Managing Machine Translation Engine Quality
Machine Translation (MT) has taken tremendous strides in the past decade to improve its quality and make itself an essential part of translation workflows. Yet taking full advantage of MT can be tricky for both new and existing users who are unsure of how to choose the right engine. We’re giving you a breakdown on MT engine quality and how to choose the optimal engine for your content.
A complete newcomer to Machine Translation? Check out our Beginner’s Guide to Machine Translation.
Start your (machine translation) engines
Whether you are starting with MT or already leveraging it in your translations, the single most important factor is your MT engine.
Today there is an enormous number and variety of MT engines to choose from. The MT landscape is also continuously changing, with the constant release of new engines and the ongoing improvements of existing ones. Picking out the best performing engine can be a complicated and frustrating process.
It helps to think of the big picture. The main advantages of using MT are time and cost savings: the speed of translation is effectively instantaneous and the cost minuscule when compared to human translation. This is generally true of all MT engines available today.
This leaves only one major stumbling block: the quality of the MT output. This is perhaps the most important variable to consider when managing MT workflows, as poor output can jeopardize the gains in time and cost.
About machine translation quality
Recent developments in MT, key among them the wholesale transition from statistical machine translation to neural machine translation , have dramatically improved the base level quality of MT output. Our own internal data suggests that since 2017, the likelihood of getting a near-perfect segment, requiring minimal post-editing, has nearly doubled. The most commonly used engines today are likely to produce passable translations that can convey the meaning, if not exactly the nuance of the original text.
The trust you place in the quality of MT is largely dependent on the size and importance of your task. A student hoping to quickly translate a few lines of homework before his language class (shame on you) doesn’t have to be especially picky: all of the major MT engines used today are likely to produce a passable translation. Errors are more likely to happen due to an ambiguous source text, rather than a poor MT engine. But if you are looking to translate your life motto into French or Chinese for an interesting tattoo, you might want to have it double checked by a native speaker. The internet has no shortage of pictures of bad tattoos, testament to people who put too much trust in their MT engines.
Things change with scale. For a large enterprise a “passable” translation may not be good enough. With a growing volume of translations simple errors can start to add up and the likelihood of catastrophic errors is proportionately increased, ultimately requiring more extensive (and expensive) human review and post-editing.
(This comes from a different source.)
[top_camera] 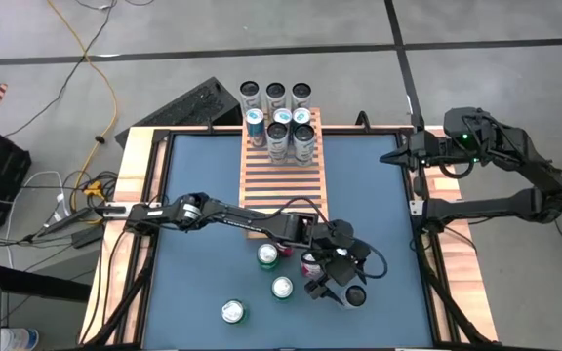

Cents become dollars and the workflows start to slow down.
An increase in scale can also reveal positives. The more you translate, the more likely you are to see differences between MT engines that you might not notice when focusing on smaller samples. Incremental differences will start to add up. Some engines will perform better, and using the right engine could result in comparative increases in quality and savings. Choosing the best performing engine is important.
See how different MT engines stack up in our Machine Translation Report.
Machine translation engine types
When choosing an MT engine you can opt for either a generic engine, such as Amazon Translate, Google Translate, or Microsoft Translator, or for a custom engine. Both types of engine rely on past translation data to produce their results.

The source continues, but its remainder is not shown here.